The root of the problem is state. The widget tree we work with is inherently stateful, quite literally full of state. Every node of the tree has dozens of properties that can mutate over time.
Whenever Jetpack Compose comes along, the hope is that it will eliminate this issue entirely. But for now, we’re stuck having to wrangle this very mutable tree. Let’s see how we can make the best of this.
This article is part of a series of articles. This one is purely a theoretical introduction for state handling, but this will be put in practice in upcoming articles. Event handling will also be covered later on.
Disclaimer: these are all just subjective thoughts on the topic.
The classic MVP approach
Model-View-Presenter is perhaps the first well-known view architecture on Android that’s worth talking about. It’s been popular through many years of modern Android development, and it works alright most of the time. Most importantly, it does a good job of decoupling logic from the View (and the Android framework), greatly improving testability.
With this approach, we have a Presenter that coordinates what happens to the UI. The View sends input events to the Presenter, the Presenter reaches down into the Model layer to perform some operations or fetch some data (hopefully an exclusive or), and then calls methods on the View (abstracted away behind an interface) to update the state of the UI.
In my experience, this pattern is also notorious for causing the kind of bugs described in the introduction.
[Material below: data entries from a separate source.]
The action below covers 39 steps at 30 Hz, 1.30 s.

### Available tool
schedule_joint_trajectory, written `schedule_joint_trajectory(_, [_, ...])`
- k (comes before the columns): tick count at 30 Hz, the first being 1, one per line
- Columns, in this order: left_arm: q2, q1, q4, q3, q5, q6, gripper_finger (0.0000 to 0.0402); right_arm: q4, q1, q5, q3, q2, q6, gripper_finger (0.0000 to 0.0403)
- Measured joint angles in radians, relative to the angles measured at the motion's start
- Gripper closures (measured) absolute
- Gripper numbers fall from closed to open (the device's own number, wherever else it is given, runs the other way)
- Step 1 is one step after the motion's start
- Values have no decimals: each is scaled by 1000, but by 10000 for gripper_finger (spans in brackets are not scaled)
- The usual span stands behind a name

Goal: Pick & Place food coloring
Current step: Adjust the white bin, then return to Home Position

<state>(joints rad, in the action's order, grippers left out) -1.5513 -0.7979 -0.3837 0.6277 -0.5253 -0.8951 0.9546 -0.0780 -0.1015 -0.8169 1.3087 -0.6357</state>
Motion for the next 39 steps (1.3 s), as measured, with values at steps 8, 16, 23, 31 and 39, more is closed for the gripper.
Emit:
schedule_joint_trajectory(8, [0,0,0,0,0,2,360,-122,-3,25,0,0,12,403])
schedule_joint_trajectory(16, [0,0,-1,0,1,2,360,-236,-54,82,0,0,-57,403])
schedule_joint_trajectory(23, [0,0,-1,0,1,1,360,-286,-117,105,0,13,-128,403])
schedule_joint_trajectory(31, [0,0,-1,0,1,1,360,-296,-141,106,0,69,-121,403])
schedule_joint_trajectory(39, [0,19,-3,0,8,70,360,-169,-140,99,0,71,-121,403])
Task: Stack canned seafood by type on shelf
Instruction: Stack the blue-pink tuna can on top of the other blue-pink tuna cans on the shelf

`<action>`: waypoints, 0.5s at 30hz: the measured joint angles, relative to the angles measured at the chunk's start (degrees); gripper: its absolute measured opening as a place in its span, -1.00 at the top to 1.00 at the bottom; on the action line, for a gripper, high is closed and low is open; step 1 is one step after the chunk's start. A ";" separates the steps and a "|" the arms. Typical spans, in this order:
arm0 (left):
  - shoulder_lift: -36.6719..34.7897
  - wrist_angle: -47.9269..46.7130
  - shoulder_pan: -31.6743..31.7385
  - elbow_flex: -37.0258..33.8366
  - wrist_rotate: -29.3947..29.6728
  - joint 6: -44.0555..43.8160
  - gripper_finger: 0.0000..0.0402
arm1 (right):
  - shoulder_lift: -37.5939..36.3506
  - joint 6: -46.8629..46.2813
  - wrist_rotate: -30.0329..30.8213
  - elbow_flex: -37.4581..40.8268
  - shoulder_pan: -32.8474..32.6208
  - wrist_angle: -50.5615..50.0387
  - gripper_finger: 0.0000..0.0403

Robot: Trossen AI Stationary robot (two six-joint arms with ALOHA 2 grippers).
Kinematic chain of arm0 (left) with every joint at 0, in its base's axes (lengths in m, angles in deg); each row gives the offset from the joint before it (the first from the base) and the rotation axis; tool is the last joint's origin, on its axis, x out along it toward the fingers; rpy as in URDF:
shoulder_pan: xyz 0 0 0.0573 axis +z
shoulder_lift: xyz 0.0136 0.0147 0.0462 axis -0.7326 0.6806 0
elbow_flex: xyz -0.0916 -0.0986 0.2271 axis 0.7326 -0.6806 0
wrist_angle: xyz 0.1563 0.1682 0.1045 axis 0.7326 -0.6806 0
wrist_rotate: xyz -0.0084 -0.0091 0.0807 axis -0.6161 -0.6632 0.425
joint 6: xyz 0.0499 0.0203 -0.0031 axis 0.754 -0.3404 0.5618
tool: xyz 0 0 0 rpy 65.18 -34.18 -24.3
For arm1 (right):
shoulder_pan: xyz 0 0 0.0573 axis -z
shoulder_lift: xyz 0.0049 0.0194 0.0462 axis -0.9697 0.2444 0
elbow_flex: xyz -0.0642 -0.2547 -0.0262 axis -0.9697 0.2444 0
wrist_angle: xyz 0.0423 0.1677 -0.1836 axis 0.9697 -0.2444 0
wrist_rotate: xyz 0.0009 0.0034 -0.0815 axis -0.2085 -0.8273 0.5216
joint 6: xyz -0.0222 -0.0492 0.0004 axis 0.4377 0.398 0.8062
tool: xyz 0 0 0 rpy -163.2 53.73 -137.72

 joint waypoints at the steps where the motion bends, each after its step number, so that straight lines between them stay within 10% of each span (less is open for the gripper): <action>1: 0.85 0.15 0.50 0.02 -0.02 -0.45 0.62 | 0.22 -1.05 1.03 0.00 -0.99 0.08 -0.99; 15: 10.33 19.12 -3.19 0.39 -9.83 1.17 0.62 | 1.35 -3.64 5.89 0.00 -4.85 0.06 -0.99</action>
The state of the UI here is essentially stored in the widget hierarchy managed by the View, and the Presenter continuously makes assumptions about the current state of the View while performing its work – without ever checking it, since it’s not supposed to know about the implementation of the View, or pull data out of it.
The Presenter then issues incremental updates to the View based on its assumptions, easily leading to problems such as two widgets being shown at the same time which should be mutually exclusive.
See this video for a classic example of this.
A lot of the time, the Presenter in MVP is stateless. However, there are implementations of MVP where the Presenter is stateful, and it performs checks on its current state while performing logic. The issue is that there is nothing really preventing this state in the Presenter from becoming out-of-sync with the state implicitly stored in the View, leading to invalid assumptions and bugs yet again.
Moving on to MVVM
Model-View-ViewModel can be thought of as an evolution of the MVP pattern. The ViewModel plays a similar role in this architecture as the Presenter in MVP – it sits between the View layer and the rest of the application, and coordinates interactions – but there are some key differences.
The ViewModel is always stateful by definition: it holds some kind of ViewState. Unlike the Presenter, it doesn’t communicate directly with the View. Instead, it exposes its current ViewState in some way, and the View has to subscribe to changes in this state, and update itself accordingly.
The ViewState stored in the ViewModel is the single source of truth for UI state. While the widget hierarchy still technically stores its own state (unavoidably), it’s now the explicit responsibility of the View implementation to keep that in sync with the ViewState it observes from the ViewModel.
This can be covered with tests: all you need to do is start up a View, let it observe a given ViewState, and then assert the state of the UI. Plus, once you know that this binding is implemented well, you can test the logic in the ViewModel in isolation, and only make assertions on its ViewState in the tests – since you know that a given ViewState will be correctly reflected by the UI.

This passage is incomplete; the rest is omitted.